One biopsy specimen was obtained from the treated preauricular area of each patient at each time point, ie, before laser treatment, immediately after laser treatment, and at days 30 and 90 after laser treatment, for a total of 4 biopsy specimens per patient. The biopsy site was anesthetized with 1% lidocaine with 1:100000 epinephrine, and a 1.25-mm punch biopsy specimen was obtained using a metal hair transplant punch. After the punch had been inserted to the level of the subcutaneous fat, the punch was withdrawn, leaving a cylindrical column of tissue attached by a pedicle. The pedicle was cut with curved iris scissors, and hemostasis was achieved with pressure or 35% aluminum chloride solution. Each specimen was divided into 2 or 3 small pieces before fixation. Tissue specimens were fixed in 1.6% glutaraldehyde in 0.1-mol/L Sorensen buffer at a pH of 7.3 (98 mL of 27.22-g potassium phosphate per liter of distilled water plus 102 mL of 28.39-g sodium phosphate per liter of distilled water) for 20 minutes. The fixative was then replaced by 0.1-mol/L Sorensen buffer at a pH of 7.3 for 3 rinses of 20 minutes each. The samples were placed into microcentrifuge tubes with positive sealing lids (snap caps) (Eppendorf tubes, Brinkmann, Westbury, NY) filled with Sorensen buffer at a pH of 7.3 and mailed (via Federal Express) to France on ice blocks. The tissue was then postfixed in 1% osmium tetroxide, dehydrated through a graded ethanol series, and embedded in epoxy resin (Epon). Thin sections were cut on an ultramicrotome (Nova microtome, LKB-Produktter AB, Bromma, Sweden), double stained with uranyl acetate–lead citrate, and observed in a transmission electron microscope (Elmiskop I, Siemens Corp, Iselin, NJ).

Results

Three patients (all men) completed the study. One patient (a woman) did not complete the study, as she did not undergo a 90-day biopsy; however, her pretreatment, posttreatment, and 30-day biopsy results were included in our study.
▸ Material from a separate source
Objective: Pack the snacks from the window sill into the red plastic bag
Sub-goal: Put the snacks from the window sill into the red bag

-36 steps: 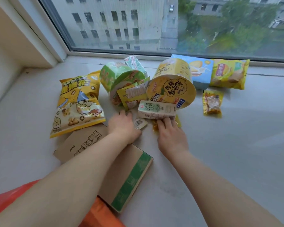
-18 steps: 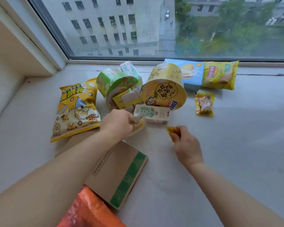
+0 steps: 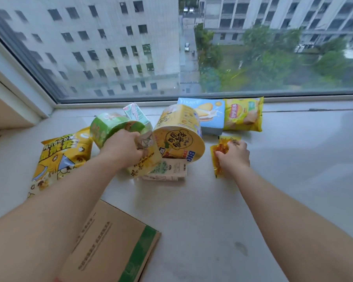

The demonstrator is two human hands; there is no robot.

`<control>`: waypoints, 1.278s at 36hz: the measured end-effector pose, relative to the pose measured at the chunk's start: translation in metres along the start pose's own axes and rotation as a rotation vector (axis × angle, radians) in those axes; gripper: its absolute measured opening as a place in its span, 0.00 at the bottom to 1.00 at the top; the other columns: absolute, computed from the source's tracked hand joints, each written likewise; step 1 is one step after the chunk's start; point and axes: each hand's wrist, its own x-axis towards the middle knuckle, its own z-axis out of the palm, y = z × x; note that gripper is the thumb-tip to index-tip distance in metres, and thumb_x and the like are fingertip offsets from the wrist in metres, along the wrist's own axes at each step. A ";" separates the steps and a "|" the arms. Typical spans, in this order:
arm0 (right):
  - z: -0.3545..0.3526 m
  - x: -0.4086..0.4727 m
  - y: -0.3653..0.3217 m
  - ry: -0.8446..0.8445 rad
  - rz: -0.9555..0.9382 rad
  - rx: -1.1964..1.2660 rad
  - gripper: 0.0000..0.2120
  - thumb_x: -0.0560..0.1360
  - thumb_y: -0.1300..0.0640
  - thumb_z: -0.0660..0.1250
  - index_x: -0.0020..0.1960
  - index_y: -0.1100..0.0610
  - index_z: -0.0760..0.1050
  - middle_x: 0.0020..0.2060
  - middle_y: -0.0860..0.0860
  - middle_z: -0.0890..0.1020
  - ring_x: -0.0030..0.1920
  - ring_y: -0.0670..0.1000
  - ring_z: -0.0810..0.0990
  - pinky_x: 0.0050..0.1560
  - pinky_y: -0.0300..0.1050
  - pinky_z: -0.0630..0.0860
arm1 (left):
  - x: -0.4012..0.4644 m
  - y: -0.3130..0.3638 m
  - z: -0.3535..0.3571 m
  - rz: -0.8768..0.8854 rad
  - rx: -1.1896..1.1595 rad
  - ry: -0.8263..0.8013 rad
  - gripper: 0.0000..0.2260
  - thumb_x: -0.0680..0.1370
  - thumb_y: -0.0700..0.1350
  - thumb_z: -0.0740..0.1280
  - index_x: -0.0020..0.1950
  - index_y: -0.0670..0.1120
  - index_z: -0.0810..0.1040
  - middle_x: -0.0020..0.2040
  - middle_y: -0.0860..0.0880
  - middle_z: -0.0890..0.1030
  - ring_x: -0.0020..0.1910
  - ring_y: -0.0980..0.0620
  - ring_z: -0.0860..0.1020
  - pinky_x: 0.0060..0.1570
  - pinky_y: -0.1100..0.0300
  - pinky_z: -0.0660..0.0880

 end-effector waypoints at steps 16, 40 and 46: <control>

Prior to laser surgery, ultrastructural findings characteristic of photodamaged skin were noted. There was marked epidermal disorganization, as well as prominent intercellular edema with loss of desmosomal connections and intracellular vacuolization of epidermal keratinocytes (Figure 1). On higher magnification, epidermal atypia was clearly evident (Figure 2). Prominent nucleoli were seen, surrounded by a nucleoplasmic area containing highly dispersed chromatin, reflective of heightened nuclear synthetic activity (Figure 2). Condensed chromatin clumps were rare. Sparse tonofibrils were found within the keratinocytes of the stratum spinosum, and the cytoplasm had a cytolytic appearance, reflective of organellar degradation (Figure 2). The dermoepidermal junction exhibited a flattened contour, as relatively few "footlike" processes of the basal cells were seen (Figure 3). Melanocytes were rarely identified. In the superficial dermis, amorphous material consistent with degraded collagen and elastic tissue was seen (Figure 3). Disorganization of the papillary dermal collagen was present (Figure 3). Inactive fibroblasts with relatively few organelles were occasionally seen.

Figure 1. 
Suprabasal (S) and basal (B) keratinocytes before laser resurfacing. Intracytoplasmic and perinuclear vacuoles (v), widened intercellular spaces (V), and a paucity of desmosomes (d) are present. Papillary dermis (D) is seen at the base of the micrograph (uranyl acetate–lead citrate, original magnification ×9000).

Suprabasal (S) and basal (B) keratinocytes before laser resurfacing. Intracytoplasmic and perinuclear vacuoles (v), widened intercellular spaces (V), and a paucity of desmosomes (d) are present. Papillary dermis (D) is seen at the base of the micrograph (uranyl acetate–lead citrate, original magnification ×9000).

Figure 2. 
Keratinocytes of stratum spinosum before laser resurfacing. Sparse tonofibrils (T) are noted within the cytoplasm (C). Scattered mitochondria (m) are seen. The nucleus (N) contains a prominent nucleolus (Nu) and is surrounded by highly dispersed chromatin (c). Few desmosomes (d) occupy intercellular spaces (I) (uranyl acetate–lead citrate, original magnification ×9000).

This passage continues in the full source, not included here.